* [Task]:
With the line containing "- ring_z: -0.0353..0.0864" as the starting point, output every line of the data below through its final line, character for character.

* [Data section]:
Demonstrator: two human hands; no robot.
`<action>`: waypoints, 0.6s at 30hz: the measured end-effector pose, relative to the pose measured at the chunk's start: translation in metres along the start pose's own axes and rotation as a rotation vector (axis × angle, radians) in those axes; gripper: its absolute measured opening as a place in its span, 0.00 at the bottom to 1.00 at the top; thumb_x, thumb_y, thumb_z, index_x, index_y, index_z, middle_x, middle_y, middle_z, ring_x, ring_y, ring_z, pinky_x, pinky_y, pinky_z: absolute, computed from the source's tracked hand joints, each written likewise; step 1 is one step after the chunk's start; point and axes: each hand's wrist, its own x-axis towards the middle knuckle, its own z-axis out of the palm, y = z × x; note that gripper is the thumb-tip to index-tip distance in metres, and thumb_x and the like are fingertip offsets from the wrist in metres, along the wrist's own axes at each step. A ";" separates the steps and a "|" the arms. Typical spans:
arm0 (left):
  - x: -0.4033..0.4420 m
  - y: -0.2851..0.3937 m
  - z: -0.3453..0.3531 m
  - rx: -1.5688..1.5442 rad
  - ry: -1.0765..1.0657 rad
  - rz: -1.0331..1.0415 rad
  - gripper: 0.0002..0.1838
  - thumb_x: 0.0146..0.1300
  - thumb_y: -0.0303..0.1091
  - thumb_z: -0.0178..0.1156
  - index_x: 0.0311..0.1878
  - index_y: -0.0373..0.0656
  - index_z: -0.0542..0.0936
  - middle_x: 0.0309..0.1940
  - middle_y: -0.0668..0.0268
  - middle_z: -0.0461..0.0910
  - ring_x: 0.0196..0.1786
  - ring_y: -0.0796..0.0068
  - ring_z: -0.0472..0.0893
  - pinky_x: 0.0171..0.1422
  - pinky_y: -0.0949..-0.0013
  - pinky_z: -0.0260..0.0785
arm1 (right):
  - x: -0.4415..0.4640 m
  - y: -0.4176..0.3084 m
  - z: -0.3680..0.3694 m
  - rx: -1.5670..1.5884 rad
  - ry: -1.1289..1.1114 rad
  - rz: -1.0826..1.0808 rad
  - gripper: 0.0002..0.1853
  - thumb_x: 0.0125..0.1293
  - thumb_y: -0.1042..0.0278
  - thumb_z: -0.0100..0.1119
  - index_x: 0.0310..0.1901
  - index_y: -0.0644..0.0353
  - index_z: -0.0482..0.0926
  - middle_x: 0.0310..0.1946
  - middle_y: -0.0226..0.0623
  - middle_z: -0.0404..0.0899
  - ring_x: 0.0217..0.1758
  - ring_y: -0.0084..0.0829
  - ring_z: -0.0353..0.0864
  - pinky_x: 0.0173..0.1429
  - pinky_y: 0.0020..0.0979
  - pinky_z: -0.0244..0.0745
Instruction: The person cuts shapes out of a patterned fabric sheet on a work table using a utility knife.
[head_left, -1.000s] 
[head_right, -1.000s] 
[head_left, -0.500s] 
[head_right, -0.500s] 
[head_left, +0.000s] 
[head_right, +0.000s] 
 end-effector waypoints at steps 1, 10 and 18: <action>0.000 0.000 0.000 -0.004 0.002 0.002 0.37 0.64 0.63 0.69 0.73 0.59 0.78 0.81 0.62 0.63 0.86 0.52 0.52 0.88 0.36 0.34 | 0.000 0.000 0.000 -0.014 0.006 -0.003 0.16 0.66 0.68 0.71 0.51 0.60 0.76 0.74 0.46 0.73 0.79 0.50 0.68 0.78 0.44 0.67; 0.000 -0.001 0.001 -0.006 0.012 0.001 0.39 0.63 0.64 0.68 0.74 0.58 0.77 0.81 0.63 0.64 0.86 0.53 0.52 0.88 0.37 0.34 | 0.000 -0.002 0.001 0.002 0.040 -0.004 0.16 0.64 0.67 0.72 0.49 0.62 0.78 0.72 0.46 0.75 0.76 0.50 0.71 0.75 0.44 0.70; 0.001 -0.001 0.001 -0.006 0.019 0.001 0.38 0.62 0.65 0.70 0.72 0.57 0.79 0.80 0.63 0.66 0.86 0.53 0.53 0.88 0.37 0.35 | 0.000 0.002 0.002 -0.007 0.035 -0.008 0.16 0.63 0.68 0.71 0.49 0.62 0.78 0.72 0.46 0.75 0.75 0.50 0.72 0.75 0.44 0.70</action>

* [Answer space]:
  - ring_z: -0.0353..0.0864
  - pinky_x: 0.0173..0.1429
  - pinky_y: 0.0020..0.0979
  - pinky_z: -0.0244..0.0745
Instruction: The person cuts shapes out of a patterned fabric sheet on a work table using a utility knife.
[head_left, -1.000s] 
[head_right, -1.000s] 
[head_left, -0.500s] 
[head_right, -0.500s] 
[head_left, +0.000s] 
[head_right, +0.000s] 
 end-effector waypoints at steps 1, 10 and 18: <action>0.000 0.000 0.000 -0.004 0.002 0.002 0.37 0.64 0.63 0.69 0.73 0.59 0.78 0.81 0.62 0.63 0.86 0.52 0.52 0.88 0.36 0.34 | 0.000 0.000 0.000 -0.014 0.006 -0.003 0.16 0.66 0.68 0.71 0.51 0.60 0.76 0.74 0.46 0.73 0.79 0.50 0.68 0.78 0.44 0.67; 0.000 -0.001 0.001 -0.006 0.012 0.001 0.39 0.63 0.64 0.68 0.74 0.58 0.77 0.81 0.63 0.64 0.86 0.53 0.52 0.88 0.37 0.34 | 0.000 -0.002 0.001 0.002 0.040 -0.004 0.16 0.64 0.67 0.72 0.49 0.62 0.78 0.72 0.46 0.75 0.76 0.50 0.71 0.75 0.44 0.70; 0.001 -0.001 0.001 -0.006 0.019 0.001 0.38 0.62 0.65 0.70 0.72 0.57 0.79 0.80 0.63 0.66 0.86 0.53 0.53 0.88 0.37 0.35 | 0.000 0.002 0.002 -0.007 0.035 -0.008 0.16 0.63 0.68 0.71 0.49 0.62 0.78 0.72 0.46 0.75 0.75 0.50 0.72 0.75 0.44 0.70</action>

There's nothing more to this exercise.